# Given entries
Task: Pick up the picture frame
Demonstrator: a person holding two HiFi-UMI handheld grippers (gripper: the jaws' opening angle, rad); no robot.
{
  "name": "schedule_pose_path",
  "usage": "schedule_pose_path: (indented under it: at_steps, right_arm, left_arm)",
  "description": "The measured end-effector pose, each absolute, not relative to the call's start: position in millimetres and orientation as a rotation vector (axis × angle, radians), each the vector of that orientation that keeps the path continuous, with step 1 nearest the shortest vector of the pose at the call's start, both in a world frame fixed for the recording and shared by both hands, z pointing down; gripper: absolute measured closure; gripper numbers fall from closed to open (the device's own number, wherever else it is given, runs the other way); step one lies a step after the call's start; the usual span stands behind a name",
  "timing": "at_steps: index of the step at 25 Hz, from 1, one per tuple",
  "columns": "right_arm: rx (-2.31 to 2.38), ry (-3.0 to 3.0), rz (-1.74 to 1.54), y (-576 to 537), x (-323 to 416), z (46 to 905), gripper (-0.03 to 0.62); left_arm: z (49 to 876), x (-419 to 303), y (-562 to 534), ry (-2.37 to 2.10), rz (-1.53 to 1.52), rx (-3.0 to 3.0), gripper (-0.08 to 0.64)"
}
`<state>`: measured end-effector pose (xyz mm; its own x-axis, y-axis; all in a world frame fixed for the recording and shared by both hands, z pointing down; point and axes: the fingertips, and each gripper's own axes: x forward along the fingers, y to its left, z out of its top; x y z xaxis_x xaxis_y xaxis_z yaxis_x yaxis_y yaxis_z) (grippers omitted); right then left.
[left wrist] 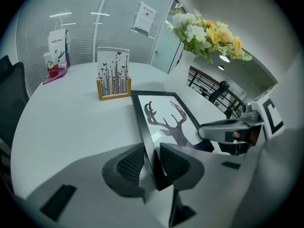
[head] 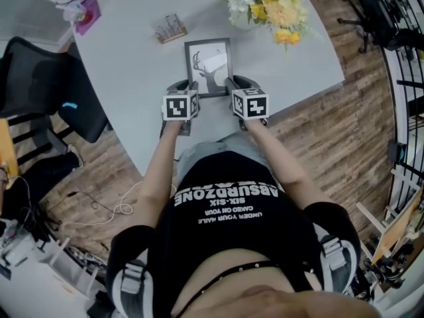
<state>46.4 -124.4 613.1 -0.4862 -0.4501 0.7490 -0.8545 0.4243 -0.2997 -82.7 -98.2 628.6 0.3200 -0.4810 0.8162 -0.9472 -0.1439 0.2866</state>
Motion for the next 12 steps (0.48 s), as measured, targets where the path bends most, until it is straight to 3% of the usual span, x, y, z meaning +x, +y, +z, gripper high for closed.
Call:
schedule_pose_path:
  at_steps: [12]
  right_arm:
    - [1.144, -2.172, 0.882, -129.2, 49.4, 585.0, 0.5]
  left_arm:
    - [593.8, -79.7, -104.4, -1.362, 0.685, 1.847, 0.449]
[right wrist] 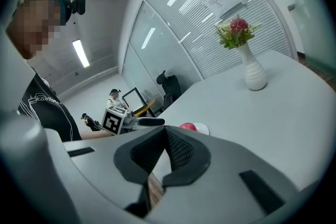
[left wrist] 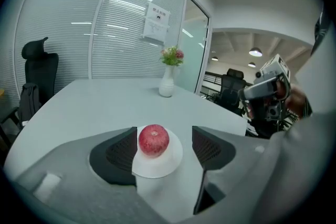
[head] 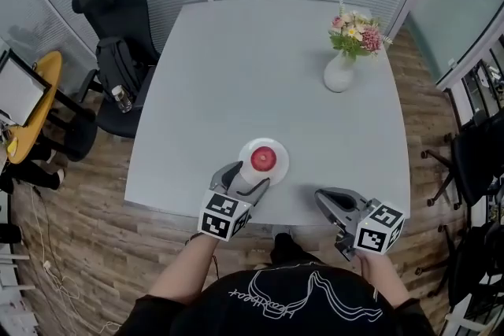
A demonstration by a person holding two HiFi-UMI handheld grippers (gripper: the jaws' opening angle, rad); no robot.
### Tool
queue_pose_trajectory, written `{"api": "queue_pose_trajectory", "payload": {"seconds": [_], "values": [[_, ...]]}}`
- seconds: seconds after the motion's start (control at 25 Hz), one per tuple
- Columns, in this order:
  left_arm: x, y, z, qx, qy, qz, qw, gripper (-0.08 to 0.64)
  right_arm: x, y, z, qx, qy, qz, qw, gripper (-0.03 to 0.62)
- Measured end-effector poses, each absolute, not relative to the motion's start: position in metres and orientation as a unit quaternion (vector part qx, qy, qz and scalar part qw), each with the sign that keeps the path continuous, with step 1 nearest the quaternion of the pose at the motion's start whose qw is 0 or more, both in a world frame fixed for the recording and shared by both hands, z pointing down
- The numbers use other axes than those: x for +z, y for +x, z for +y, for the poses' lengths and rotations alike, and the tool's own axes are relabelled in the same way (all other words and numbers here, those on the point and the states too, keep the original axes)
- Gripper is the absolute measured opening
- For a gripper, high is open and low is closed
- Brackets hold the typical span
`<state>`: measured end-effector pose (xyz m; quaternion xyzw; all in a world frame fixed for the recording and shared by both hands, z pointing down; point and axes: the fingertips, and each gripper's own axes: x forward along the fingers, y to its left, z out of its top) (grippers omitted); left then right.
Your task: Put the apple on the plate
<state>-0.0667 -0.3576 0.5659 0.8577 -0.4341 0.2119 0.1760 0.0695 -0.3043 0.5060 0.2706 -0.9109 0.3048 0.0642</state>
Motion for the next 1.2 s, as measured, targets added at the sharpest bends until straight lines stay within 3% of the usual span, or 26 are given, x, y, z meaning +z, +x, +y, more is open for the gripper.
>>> {"api": "queue_pose_trajectory", "payload": {"seconds": [0.16, 0.32, 0.4, 0.48, 0.84, 1.2], "values": [[0.521, -0.065, -0.328, 0.179, 0.874, -0.417, 0.172, 0.312, 0.485, 0.058, -0.291, 0.283, 0.258, -0.922, 0.046, 0.009], [0.477, -0.063, -0.295, 0.141, 0.89, -0.399, 0.169, 0.201, 0.459, 0.044, -0.274, 0.26, 0.247, -0.933, 0.023, 0.009], [0.459, -0.06, -0.274, 0.128, 0.902, -0.378, 0.162, 0.083, 0.449, 0.036, -0.262, 0.248, 0.238, -0.939, 0.018, 0.009], [0.446, -0.057, -0.253, 0.12, 0.914, -0.356, 0.152, 0.043, 0.442, 0.027, -0.25, 0.238, 0.23, -0.943, 0.017, 0.009], [0.423, -0.06, -0.202, 0.084, 0.924, -0.326, 0.184, 0.015, 0.428, 0.002, -0.205, 0.21, 0.21, -0.954, 0.034, 0.009], [0.408, -0.058, -0.18, 0.08, 0.925, -0.328, 0.172, 0.015, 0.418, -0.004, -0.181, 0.198, 0.211, -0.957, 0.034, 0.008]]}}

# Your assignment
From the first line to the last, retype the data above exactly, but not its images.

# Written response
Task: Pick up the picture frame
Demonstrator: a person holding two HiFi-UMI handheld grippers (gripper: the jaws' opening angle, rad); no robot.
{
  "name": "schedule_pose_path",
  "usage": "schedule_pose_path: (indented under it: at_steps, right_arm, left_arm)",
  "description": "The measured end-effector pose, each absolute, not relative to the call's start: position in millimetres and orientation as a rotation vector (axis × angle, radians), each the vector of that orientation that keeps the path continuous, with step 1 nearest the shortest vector of the pose at the call's start, both in a world frame fixed for the recording and shared by both hands, z pointing down; gripper: absolute measured closure; gripper numbers fall from closed to open (the device's own number, wherever else it is given, runs the other way); step one lies a step after the call's start; the usual span stands behind a name",
  "timing": "at_steps: index of the step at 25 Hz, from 1, one per tuple",
  "columns": "right_arm: rx (-2.31 to 2.38), ry (-3.0 to 3.0), rz (-1.74 to 1.54), y (-576 to 537), x (-323 to 416), z (46 to 905), gripper (-0.03 to 0.62); left_arm: z (49 to 876), x (-419 to 303), y (-562 to 534), ry (-2.37 to 2.10), rz (-1.53 to 1.52), rx (-3.0 to 3.0), gripper (-0.08 to 0.64)"
}
`<state>`: measured end-effector pose (xyz mm; its own x-axis, y-axis; all in a world frame fixed for the recording and shared by both hands, z pointing down; point and axes: the fingertips, and each gripper's own axes: x forward along the fingers, y to its left, z out of its top; x y z xaxis_x xaxis_y xaxis_z yaxis_x yaxis_y yaxis_z) (grippers omitted); right then left.
[left wrist] 
[head] 
<state>46.4 -124.4 613.1 -0.4862 -0.4501 0.7490 -0.8545 0.4243 -0.2997 -82.7 -98.2 628.6 0.3200 -0.4810 0.8162 -0.9472 -0.1439 0.2866</state>
Motion for the next 12 steps (0.48 s), as measured, targets where the path bends most, until it is straight to 3% of the usual span, x, y, z meaning +x, +y, +z, gripper high for closed.
Call:
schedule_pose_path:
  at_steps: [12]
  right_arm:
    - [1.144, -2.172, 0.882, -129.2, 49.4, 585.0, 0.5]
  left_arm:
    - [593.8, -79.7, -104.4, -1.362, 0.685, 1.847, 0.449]
[right wrist] 
[left wrist] 
[head] 
A demonstration by a person holding two HiFi-UMI handheld grippers (gripper: the jaws' opening angle, rad); no robot.
### Tool
queue_pose_trajectory, written `{"api": "queue_pose_trajectory", "payload": {"seconds": [_], "values": [[_, ...]]}}`
- seconds: seconds after the motion's start (control at 25 Hz), one per tuple
- Columns, in this order:
  left_arm: x, y, z, qx, qy, qz, qw, gripper (-0.08 to 0.64)
  right_arm: x, y, z, qx, qy, qz, qw, gripper (-0.03 to 0.62)
- Measured end-effector poses, each absolute, not relative to the motion's start: position in metres and orientation as a unit quaternion (vector part qx, qy, qz and scalar part qw), each with the sign that keeps the path continuous, with step 1 nearest the quaternion of the pose at the motion's start whose qw is 0 or more, both in a world frame fixed for the recording and shared by both hands, z pointing down
- The numbers use other axes than those: x for +z, y for +x, z for +y, for the poses' lengths and rotations alike, and the tool's own axes are relabelled in the same way (all other words and numbers here, those on the point and the states too, keep the original axes)
- Gripper is the absolute measured opening
- For a gripper, high is open and low is closed
- Brackets hold the typical span
`<state>`: measured end-effector pose (xyz m; quaternion xyzw; all in a world frame fixed for the recording and shared by both hands, z pointing down; point and axes: the fingertips, and each gripper's own axes: x forward along the fingers, y to its left, z out of its top) (grippers omitted); left then right.
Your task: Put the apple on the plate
<state>-0.0667 -0.3576 0.5659 0.8577 -0.4341 0.2119 0.1760 0.0695 -0.3043 0.5060 0.2706 -0.9109 0.3048 0.0642</state>
Motion for the next 1.2 s, as measured, targets added at the sharpest bends until straight lines stay within 3% of the usual span, or 26 are given, x, y, z meaning +z, +x, +y, more is open for the gripper.
>>> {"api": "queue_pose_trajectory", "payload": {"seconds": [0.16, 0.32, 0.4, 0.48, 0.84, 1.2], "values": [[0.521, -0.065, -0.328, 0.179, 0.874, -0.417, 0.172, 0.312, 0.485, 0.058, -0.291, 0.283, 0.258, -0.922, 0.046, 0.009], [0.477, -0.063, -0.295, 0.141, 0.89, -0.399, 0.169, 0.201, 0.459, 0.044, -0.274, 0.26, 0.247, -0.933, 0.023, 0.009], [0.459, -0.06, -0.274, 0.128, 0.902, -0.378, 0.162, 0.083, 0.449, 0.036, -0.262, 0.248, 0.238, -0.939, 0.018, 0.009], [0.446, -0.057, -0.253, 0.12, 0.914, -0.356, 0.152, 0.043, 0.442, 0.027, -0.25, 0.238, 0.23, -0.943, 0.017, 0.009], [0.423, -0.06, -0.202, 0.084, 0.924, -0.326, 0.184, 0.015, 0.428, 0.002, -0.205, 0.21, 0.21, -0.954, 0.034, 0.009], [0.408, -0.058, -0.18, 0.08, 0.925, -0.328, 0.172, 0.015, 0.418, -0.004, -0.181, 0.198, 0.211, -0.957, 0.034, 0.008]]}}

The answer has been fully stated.